## Your assignment
In the listing below, find the line holding "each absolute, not" and the line holding "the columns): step". Write out those two lines and all lines between, exactly, and nothing more.

## Material provided
○ ○ ○

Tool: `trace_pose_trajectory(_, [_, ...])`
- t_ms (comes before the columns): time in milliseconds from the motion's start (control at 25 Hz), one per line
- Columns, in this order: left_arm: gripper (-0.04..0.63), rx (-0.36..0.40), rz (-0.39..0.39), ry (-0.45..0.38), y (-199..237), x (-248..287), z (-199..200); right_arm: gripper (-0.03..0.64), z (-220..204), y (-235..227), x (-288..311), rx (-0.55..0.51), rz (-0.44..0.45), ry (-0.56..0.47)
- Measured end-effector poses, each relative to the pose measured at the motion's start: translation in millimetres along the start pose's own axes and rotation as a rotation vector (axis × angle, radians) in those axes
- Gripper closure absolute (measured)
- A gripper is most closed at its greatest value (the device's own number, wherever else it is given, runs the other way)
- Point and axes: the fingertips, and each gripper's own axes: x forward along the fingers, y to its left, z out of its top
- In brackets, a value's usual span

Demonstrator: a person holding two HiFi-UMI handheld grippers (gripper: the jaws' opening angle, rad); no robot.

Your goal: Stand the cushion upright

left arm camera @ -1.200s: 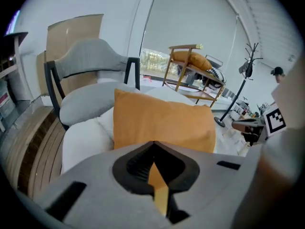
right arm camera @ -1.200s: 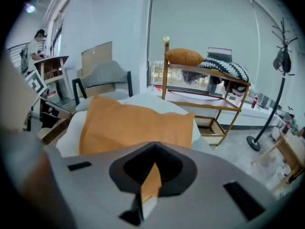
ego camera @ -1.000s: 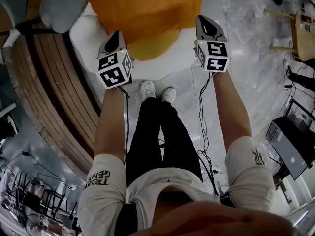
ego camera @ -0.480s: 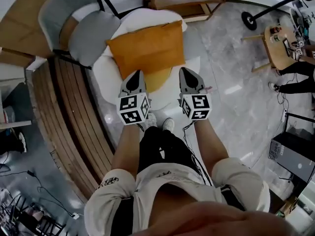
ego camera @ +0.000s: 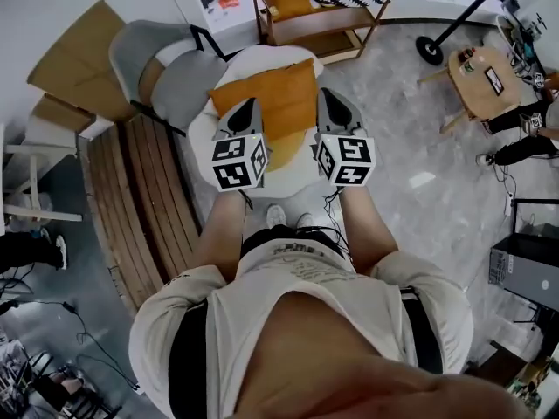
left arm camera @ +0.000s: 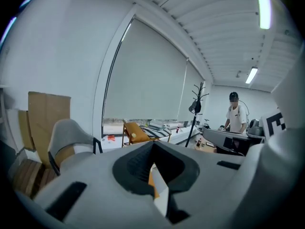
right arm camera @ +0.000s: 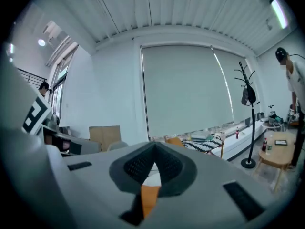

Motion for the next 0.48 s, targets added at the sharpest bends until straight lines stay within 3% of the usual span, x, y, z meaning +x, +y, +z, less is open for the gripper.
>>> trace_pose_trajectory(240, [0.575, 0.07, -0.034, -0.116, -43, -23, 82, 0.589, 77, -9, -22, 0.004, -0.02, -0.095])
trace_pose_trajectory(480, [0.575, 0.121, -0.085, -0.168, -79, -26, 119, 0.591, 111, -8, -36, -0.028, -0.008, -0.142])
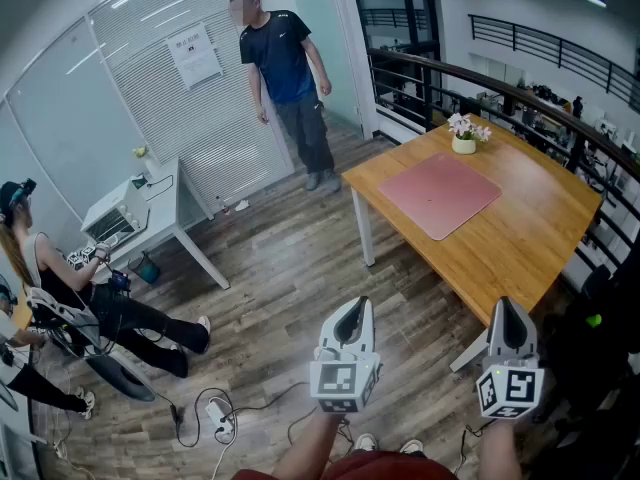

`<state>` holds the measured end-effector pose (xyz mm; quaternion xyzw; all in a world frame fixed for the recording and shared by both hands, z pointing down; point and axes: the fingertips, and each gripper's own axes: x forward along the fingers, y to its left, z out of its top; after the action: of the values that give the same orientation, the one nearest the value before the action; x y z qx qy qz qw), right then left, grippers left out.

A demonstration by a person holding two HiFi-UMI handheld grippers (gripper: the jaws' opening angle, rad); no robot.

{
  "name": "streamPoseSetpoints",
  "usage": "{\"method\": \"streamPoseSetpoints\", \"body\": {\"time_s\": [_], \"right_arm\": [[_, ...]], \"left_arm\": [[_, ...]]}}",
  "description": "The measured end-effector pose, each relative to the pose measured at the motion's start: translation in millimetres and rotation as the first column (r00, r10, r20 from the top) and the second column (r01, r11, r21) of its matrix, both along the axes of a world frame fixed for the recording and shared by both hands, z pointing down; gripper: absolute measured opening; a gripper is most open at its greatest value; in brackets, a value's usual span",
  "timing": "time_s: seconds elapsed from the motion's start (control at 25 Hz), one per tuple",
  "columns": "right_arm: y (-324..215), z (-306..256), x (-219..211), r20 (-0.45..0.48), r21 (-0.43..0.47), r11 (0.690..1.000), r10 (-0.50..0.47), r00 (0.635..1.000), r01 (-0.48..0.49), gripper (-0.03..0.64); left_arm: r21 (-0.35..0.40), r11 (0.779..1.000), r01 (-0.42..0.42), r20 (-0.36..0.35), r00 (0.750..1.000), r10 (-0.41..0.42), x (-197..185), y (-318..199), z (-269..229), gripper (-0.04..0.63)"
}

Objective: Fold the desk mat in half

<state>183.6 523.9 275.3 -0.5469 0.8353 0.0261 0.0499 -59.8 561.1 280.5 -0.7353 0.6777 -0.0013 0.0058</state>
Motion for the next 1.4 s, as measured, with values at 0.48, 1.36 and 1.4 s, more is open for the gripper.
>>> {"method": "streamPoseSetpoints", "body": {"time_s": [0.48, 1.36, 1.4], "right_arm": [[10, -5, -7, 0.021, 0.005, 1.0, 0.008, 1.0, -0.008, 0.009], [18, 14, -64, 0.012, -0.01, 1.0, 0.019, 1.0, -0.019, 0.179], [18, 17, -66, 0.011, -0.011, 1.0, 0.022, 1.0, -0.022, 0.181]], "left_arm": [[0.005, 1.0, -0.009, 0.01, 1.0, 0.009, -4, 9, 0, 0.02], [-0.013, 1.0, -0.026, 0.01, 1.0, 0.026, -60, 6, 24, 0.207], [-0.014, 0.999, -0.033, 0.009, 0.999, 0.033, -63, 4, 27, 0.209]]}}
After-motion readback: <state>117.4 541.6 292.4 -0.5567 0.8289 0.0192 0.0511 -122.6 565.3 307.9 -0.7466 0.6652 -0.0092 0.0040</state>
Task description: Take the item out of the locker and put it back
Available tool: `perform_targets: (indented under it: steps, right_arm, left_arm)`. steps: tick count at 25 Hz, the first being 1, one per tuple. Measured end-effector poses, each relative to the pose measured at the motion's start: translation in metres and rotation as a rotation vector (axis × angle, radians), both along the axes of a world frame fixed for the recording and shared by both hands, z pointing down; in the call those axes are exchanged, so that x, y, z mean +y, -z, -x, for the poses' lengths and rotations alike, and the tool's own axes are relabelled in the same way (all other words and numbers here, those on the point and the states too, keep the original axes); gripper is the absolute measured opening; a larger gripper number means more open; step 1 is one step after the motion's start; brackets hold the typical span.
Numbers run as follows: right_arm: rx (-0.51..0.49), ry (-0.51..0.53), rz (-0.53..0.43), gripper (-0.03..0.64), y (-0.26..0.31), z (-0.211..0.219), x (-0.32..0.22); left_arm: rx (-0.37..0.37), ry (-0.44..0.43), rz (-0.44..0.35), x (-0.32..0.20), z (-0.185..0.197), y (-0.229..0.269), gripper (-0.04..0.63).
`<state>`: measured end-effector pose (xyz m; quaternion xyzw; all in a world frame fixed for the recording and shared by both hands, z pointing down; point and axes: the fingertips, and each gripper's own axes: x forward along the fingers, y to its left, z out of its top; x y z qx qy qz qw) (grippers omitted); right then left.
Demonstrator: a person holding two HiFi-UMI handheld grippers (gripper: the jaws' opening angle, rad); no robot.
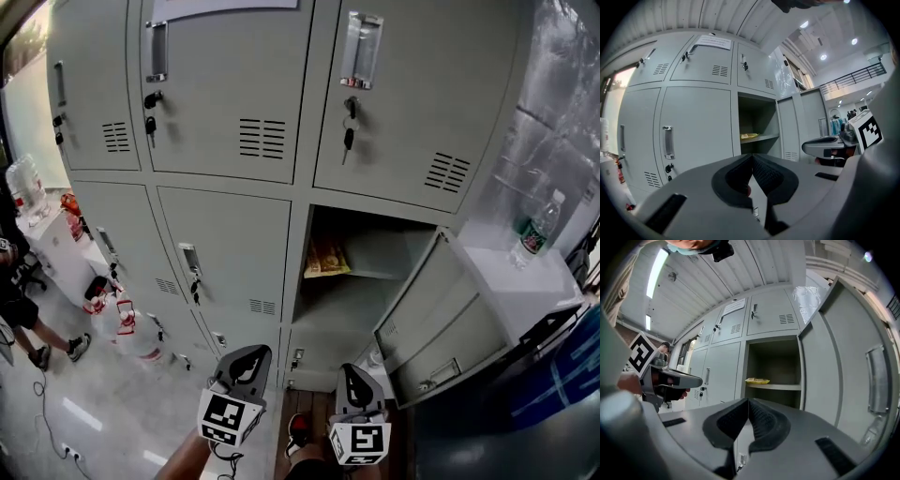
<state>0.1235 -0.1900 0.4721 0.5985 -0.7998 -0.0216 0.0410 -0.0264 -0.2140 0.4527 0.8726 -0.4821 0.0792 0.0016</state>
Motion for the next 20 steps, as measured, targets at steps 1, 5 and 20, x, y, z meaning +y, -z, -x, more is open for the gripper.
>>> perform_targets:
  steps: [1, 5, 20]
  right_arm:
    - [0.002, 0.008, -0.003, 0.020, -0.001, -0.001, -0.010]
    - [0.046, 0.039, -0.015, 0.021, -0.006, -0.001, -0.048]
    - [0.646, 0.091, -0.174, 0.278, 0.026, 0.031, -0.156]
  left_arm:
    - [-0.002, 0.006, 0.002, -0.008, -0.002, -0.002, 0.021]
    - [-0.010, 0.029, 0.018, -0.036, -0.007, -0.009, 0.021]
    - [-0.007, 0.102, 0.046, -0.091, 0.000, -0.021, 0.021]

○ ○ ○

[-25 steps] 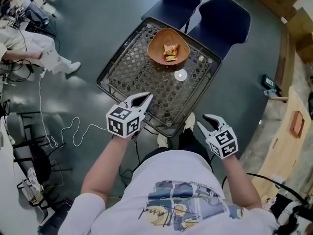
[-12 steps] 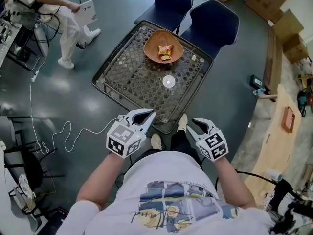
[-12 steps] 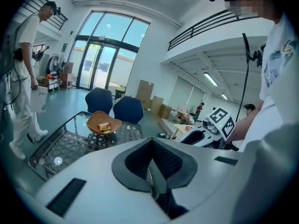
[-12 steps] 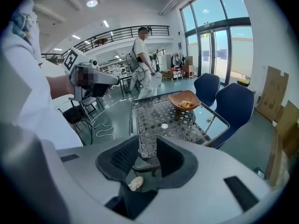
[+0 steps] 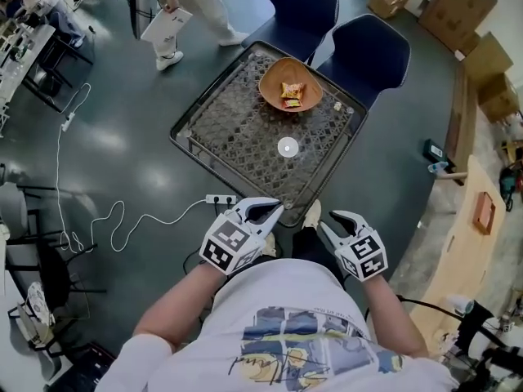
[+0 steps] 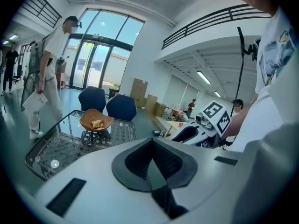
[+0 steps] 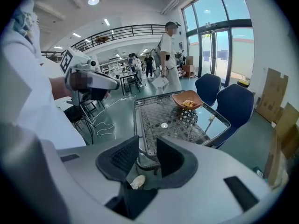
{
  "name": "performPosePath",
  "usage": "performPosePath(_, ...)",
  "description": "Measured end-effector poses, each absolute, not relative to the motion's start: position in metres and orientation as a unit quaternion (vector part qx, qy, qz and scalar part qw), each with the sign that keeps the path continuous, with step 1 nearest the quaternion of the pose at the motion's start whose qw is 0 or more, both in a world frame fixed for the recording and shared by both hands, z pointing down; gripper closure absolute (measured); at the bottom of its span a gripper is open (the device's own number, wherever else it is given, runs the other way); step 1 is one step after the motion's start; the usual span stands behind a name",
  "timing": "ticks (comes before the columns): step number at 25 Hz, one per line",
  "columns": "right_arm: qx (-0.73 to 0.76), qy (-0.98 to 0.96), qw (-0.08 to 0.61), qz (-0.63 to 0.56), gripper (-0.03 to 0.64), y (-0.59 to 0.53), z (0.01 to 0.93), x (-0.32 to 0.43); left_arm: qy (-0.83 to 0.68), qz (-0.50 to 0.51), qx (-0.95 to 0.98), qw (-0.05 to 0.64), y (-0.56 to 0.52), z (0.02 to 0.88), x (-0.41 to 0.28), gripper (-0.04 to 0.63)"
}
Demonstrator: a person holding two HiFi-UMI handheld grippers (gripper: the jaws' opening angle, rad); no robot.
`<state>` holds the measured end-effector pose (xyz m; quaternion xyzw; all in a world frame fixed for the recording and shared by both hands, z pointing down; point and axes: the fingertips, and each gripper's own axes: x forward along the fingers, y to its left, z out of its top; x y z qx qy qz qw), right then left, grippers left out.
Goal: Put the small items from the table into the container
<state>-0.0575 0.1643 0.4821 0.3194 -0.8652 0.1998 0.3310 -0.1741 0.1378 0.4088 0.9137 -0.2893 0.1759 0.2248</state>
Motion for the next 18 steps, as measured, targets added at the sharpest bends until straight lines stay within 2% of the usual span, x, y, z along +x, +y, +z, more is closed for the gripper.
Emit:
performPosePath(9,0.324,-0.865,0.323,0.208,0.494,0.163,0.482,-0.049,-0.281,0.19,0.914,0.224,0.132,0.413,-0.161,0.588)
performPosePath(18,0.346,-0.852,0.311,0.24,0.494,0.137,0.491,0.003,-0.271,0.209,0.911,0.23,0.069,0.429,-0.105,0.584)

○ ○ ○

## Exercise answer
  "description": "Measured end-effector poses, each absolute, not relative to the motion's start: position in metres and orientation as a unit quaternion (vector part qx, qy, qz and scalar part qw), each with the sign that keeps the path continuous, with step 1 nearest the quaternion of the pose at the motion's start whose qw is 0 or more, both in a world frame fixed for the recording and shared by both hands, z pointing down; gripper closure absolute (measured); at the bottom of its span a gripper is open (the device's own number, wherever else it is given, runs the other way); step 1 is one step after the motion's start; the usual span stands behind a name",
  "timing": "ticks (comes before the columns): step number at 25 Hz, one per line",

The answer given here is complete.